» Exercise instructions
Take every line containing "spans" out of the records.

» Dataset extract
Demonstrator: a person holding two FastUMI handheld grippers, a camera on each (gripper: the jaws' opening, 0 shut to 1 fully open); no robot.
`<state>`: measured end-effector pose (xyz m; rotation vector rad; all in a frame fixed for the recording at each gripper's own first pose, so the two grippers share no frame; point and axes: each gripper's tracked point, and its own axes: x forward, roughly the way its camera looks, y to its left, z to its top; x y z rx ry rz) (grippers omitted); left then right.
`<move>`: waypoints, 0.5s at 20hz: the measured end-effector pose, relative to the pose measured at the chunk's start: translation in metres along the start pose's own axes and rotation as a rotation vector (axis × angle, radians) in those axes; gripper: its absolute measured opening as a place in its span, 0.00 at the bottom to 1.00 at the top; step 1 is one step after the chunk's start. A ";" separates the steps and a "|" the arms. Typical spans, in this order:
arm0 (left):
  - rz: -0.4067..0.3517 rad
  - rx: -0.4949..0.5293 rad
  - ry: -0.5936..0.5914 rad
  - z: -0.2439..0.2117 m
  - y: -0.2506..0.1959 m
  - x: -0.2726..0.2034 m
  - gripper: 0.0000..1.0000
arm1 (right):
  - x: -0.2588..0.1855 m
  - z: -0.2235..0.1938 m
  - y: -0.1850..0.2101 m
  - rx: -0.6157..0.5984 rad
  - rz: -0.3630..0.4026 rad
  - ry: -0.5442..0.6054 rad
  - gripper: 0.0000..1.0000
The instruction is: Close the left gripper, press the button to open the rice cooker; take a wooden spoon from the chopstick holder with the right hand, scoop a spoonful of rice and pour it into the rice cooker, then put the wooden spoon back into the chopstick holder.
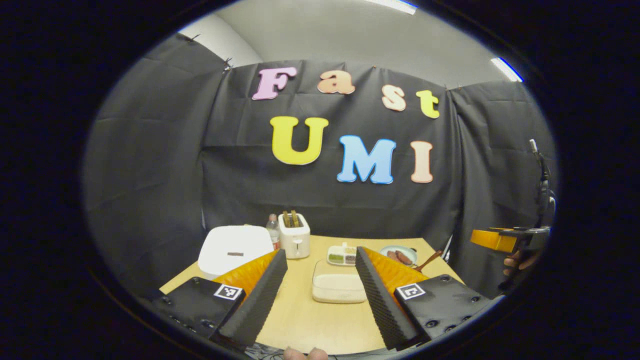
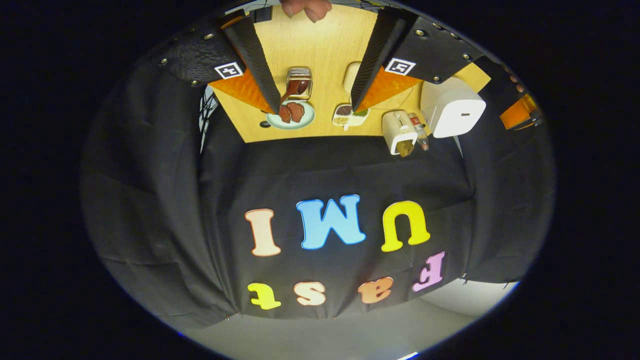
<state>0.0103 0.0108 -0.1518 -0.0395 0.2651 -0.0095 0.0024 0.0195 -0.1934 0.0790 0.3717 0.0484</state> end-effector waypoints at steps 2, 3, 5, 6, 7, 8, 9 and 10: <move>-0.005 0.020 -0.026 0.016 0.001 0.001 0.95 | -0.007 0.018 -0.002 -0.043 -0.046 -0.049 0.87; -0.018 0.022 -0.037 0.022 -0.002 -0.002 0.95 | -0.014 0.026 0.004 -0.056 -0.054 -0.071 0.87; -0.035 0.041 -0.075 0.035 0.002 -0.008 0.95 | -0.025 0.038 0.021 -0.073 -0.054 -0.116 0.87; -0.038 0.056 -0.080 0.037 0.009 -0.010 0.95 | -0.028 0.039 0.025 -0.076 -0.064 -0.122 0.87; -0.043 0.064 -0.083 0.038 0.016 -0.010 0.96 | -0.034 0.039 0.032 -0.077 -0.072 -0.131 0.87; -0.048 0.065 -0.089 0.040 0.021 -0.010 0.96 | -0.037 0.041 0.039 -0.080 -0.081 -0.141 0.87; -0.054 0.058 -0.100 0.043 0.026 -0.011 0.96 | -0.040 0.043 0.046 -0.088 -0.094 -0.152 0.87; -0.057 0.053 -0.102 0.044 0.032 -0.014 0.97 | -0.043 0.043 0.054 -0.102 -0.098 -0.159 0.88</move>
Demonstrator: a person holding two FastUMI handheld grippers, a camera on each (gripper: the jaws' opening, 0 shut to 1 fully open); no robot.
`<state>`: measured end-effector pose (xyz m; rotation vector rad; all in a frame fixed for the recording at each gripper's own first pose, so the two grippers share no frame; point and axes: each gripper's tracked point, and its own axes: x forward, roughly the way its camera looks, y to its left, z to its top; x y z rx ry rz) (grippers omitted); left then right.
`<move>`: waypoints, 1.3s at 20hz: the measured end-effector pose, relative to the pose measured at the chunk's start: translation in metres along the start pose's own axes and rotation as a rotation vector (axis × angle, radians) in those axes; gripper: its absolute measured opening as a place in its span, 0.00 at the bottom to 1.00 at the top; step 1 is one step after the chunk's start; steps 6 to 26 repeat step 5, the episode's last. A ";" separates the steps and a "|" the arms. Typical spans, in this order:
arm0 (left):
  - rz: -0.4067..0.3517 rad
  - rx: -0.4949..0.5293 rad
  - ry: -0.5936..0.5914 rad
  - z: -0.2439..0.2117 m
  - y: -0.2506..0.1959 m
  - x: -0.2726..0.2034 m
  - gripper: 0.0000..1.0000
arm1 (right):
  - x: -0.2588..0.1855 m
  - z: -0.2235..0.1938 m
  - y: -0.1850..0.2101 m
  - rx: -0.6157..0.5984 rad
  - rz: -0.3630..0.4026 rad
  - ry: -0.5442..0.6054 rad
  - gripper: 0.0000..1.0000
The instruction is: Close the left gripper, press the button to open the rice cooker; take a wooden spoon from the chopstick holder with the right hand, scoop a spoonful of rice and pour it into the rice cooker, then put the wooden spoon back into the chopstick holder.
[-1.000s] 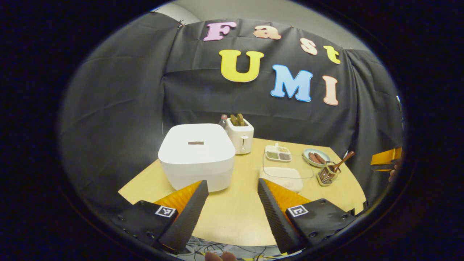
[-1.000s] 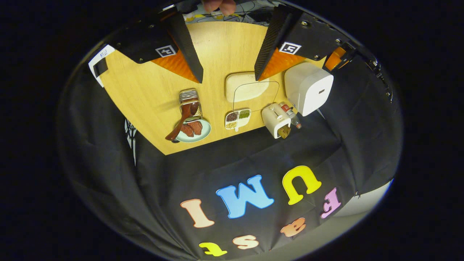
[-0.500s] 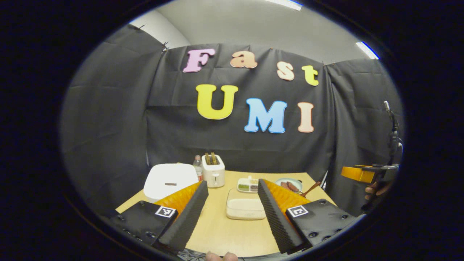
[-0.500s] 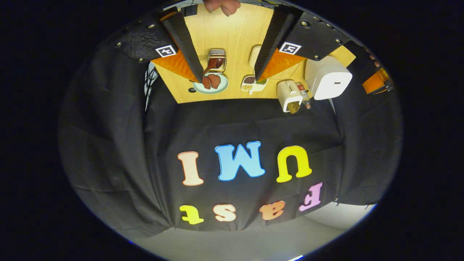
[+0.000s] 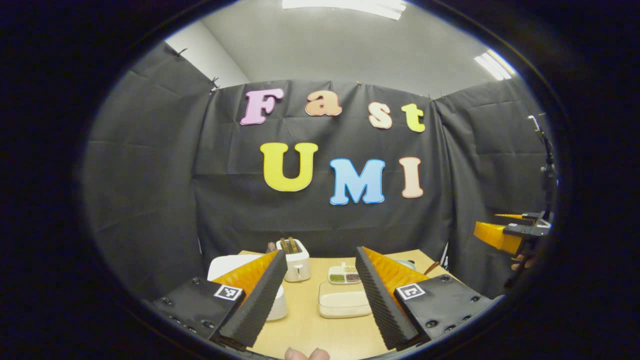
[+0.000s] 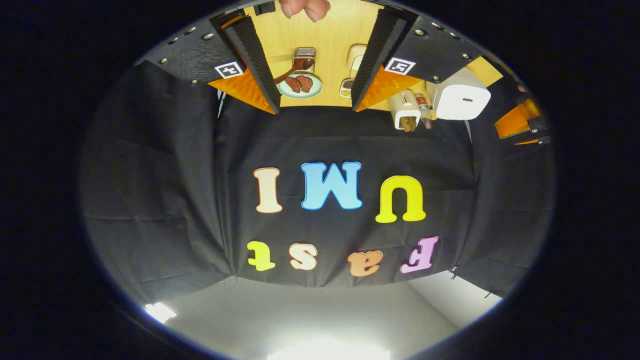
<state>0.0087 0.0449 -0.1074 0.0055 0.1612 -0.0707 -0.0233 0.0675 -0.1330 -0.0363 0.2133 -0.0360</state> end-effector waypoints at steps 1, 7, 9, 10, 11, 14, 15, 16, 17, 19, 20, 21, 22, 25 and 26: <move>0.003 0.000 -0.006 0.002 0.007 -0.002 0.97 | -0.002 0.001 0.011 -0.019 0.011 0.004 0.87; 0.018 -0.016 -0.014 0.003 0.029 -0.013 0.97 | -0.007 0.010 0.041 -0.039 0.038 -0.006 0.87; 0.018 -0.016 -0.014 0.003 0.029 -0.013 0.97 | -0.007 0.010 0.041 -0.039 0.038 -0.006 0.87; 0.018 -0.016 -0.014 0.003 0.029 -0.013 0.97 | -0.007 0.010 0.041 -0.039 0.038 -0.006 0.87; 0.018 -0.016 -0.014 0.003 0.029 -0.013 0.97 | -0.007 0.010 0.041 -0.039 0.038 -0.006 0.87; 0.018 -0.016 -0.014 0.003 0.029 -0.013 0.97 | -0.007 0.010 0.041 -0.039 0.038 -0.006 0.87; 0.018 -0.016 -0.014 0.003 0.029 -0.013 0.97 | -0.007 0.010 0.041 -0.039 0.038 -0.006 0.87; 0.018 -0.016 -0.014 0.003 0.029 -0.013 0.97 | -0.007 0.010 0.041 -0.039 0.038 -0.006 0.87; 0.018 -0.016 -0.014 0.003 0.029 -0.013 0.97 | -0.007 0.010 0.041 -0.039 0.038 -0.006 0.87; 0.018 -0.016 -0.014 0.003 0.029 -0.013 0.97 | -0.007 0.010 0.041 -0.039 0.038 -0.006 0.87; 0.018 -0.016 -0.014 0.003 0.029 -0.013 0.97 | -0.007 0.010 0.041 -0.039 0.038 -0.006 0.87; 0.018 -0.016 -0.014 0.003 0.029 -0.013 0.97 | -0.007 0.010 0.041 -0.039 0.038 -0.006 0.87; 0.018 -0.016 -0.014 0.003 0.029 -0.013 0.97 | -0.007 0.010 0.041 -0.039 0.038 -0.006 0.87; 0.018 -0.016 -0.014 0.003 0.029 -0.013 0.97 | -0.007 0.010 0.041 -0.039 0.038 -0.006 0.87; 0.018 -0.016 -0.014 0.003 0.029 -0.013 0.97 | -0.007 0.010 0.041 -0.039 0.038 -0.006 0.87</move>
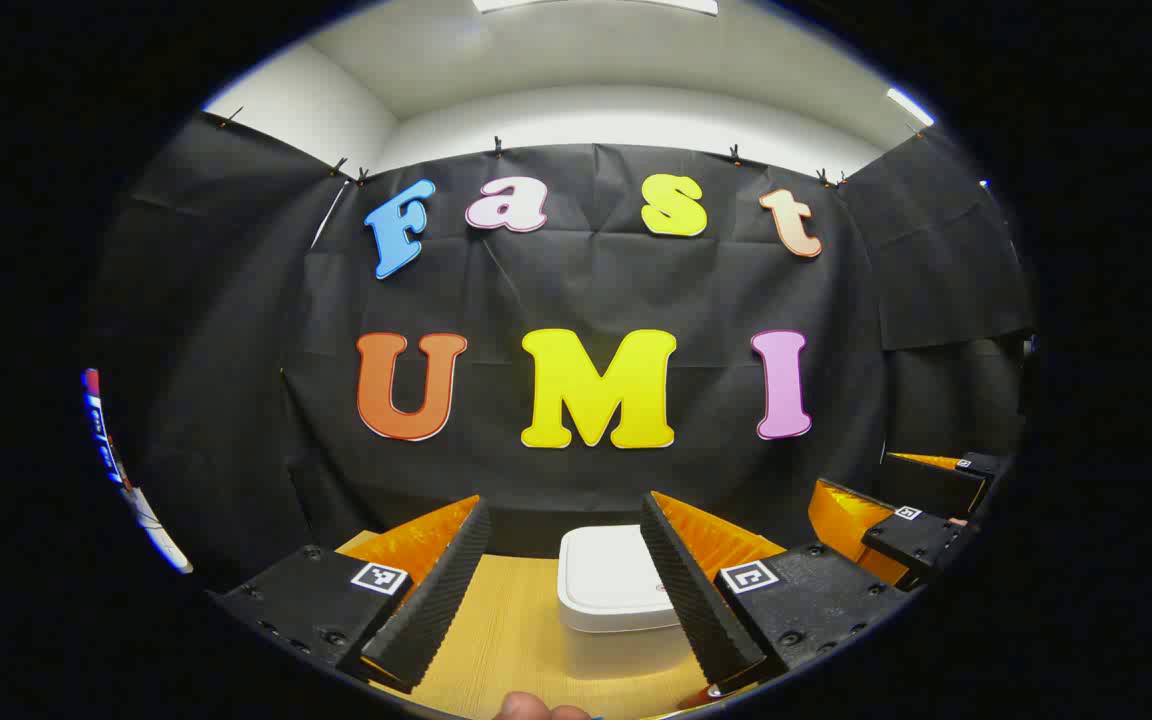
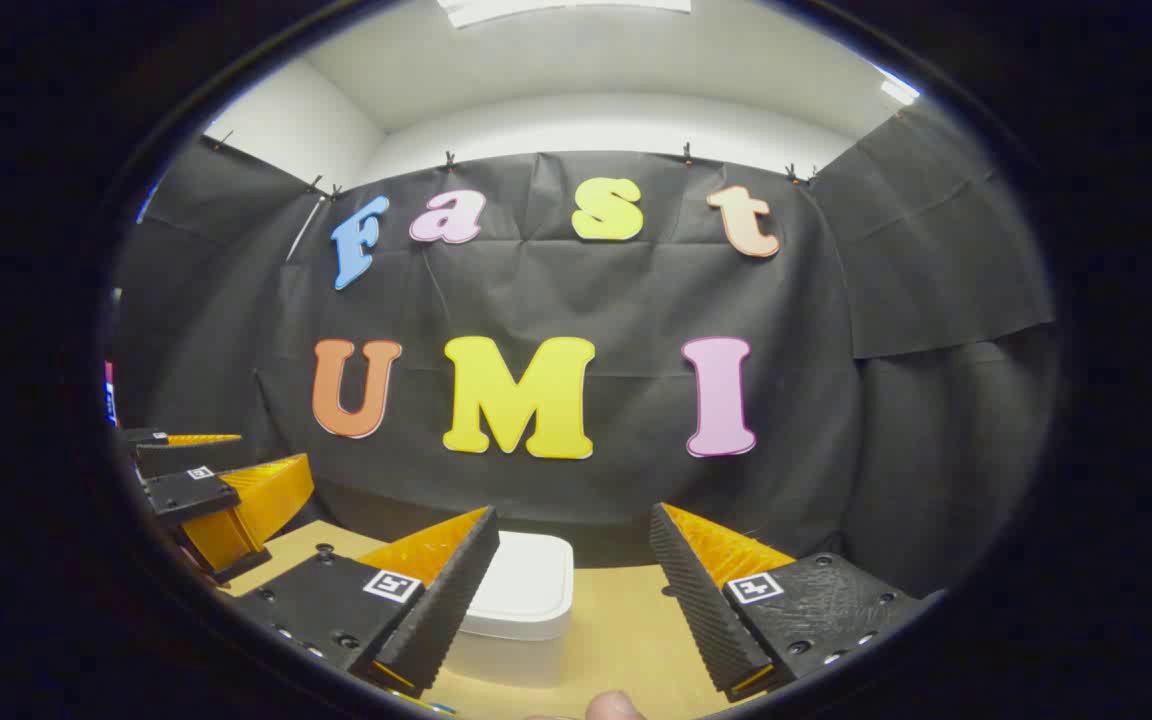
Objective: Press the lid of the desktop garbage bin to open it, pick up the crumpled paper on the desktop and throw it into the bin, then pick up the pop can on the desktop and drop it into the bin, and finally close the garbage bin lid.
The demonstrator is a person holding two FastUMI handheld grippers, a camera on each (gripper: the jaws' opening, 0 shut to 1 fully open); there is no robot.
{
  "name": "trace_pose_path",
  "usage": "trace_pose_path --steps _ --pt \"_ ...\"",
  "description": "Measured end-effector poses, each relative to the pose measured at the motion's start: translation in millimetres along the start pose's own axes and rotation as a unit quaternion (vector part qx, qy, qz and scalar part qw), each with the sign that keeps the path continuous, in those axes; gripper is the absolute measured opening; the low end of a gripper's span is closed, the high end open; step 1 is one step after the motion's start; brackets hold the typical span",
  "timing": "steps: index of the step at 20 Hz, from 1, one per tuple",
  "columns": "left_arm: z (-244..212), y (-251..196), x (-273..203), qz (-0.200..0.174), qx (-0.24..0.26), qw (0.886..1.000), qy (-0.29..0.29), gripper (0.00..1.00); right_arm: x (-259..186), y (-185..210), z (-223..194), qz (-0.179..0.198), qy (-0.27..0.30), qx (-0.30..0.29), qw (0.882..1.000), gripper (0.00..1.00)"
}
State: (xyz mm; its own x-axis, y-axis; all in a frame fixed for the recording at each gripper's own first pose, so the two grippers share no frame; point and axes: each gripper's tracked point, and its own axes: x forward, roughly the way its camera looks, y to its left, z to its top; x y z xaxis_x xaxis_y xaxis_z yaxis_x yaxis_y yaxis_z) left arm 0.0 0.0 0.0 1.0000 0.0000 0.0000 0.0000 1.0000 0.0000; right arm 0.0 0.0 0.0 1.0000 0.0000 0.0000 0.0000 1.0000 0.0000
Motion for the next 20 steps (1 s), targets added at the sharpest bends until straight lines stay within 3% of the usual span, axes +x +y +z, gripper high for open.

» Result below
`<move>`: waypoints, 0.5s at 20hz: the measured end-effector pose, relative to the pose measured at the chunk's start: translation in metres along the start pose's own axes and rotation as a rotation vector (axis × angle, radians) in those axes; gripper: its absolute measured opening as a place in its span, 0.00 at the bottom to 1.00 at the top; step 1 is one step after the chunk's start. A ";" separates the steps and a "|" the arms. Typical spans, in this order:
`<move>`: waypoints, 1.3s at 20hz: the measured end-effector pose, relative to the pose measured at the chunk's start: translation in metres along the start pose's own axes and rotation as a rotation vector (axis × angle, radians) in those axes; gripper: its absolute measured opening as a place in its span, 0.00 at the bottom to 1.00 at the top; step 1 is one step after the chunk's start; steps 6 to 26 repeat step 5, the episode's last. A ";" separates the steps and a "|" the arms. Typical spans, in this order:

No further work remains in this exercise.